Surgical repair of a complete AV canal will require preoperative treatment for congestive heart disease (CHD) if present. Surgery is generally recommended before 1 year of age to prevent pulmonary complications. Surgery includes ASD and VSD closure and a surgical separation of the common AV valve. As in repair of the incomplete AV canal, surgery requires bypass and hypothermia.
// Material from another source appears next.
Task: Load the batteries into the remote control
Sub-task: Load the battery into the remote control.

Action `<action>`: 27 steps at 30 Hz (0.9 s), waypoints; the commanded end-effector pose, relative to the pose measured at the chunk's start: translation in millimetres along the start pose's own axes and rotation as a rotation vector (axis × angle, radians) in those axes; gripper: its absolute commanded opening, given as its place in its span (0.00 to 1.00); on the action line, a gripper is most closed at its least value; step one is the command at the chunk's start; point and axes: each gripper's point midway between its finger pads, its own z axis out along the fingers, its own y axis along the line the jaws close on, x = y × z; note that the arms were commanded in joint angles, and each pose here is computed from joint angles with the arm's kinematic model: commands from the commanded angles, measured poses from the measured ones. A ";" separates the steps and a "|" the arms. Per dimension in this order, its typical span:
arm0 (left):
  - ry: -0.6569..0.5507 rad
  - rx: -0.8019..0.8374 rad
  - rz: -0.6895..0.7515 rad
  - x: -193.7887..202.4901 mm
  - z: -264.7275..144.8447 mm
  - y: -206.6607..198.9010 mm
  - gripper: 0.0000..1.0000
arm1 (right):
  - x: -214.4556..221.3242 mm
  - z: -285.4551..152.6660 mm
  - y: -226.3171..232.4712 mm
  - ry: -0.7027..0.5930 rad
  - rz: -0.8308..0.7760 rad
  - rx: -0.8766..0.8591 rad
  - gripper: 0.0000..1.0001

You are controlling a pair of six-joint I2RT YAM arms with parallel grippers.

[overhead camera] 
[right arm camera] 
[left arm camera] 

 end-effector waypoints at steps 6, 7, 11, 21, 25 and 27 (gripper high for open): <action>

The AV valves are repaired using tissue from the common AV valve leaflets. Occasionally, mitral valve replacement may be needed. The AV valve is partially anchored to the patch and repair of the mitral or tricuspid valves. Care is taken during suturing to prevent heart block.
Postoperative considerations: In surgical repair of an incomplete AV canal, left atrium (LA) and pulmonary artery (PA) pressures will be watched for early diagnosis of pulmonary hypertension. Elevated LA pressures could indicate left heart failure. Aggressive volume resuscitation should be avoided because it may increase left AV regurgitation, decrease cardiac output, and cause hypotension.
Postoperative complications for a complete AV canal repair include heart block, arrhythmias, residual shunt, and AV valve insufficiency. Pulmonary hypertension may be treated with oxygen, sedation, alkalosis, and possibly nitric oxide. Like the incomplete AV canal repair, aggressive volume resuscitation should be avoided because it may increase left AV regurgitation, decrease cardiac output, and cause hypotension. Inotropes and afterload reduction may be used.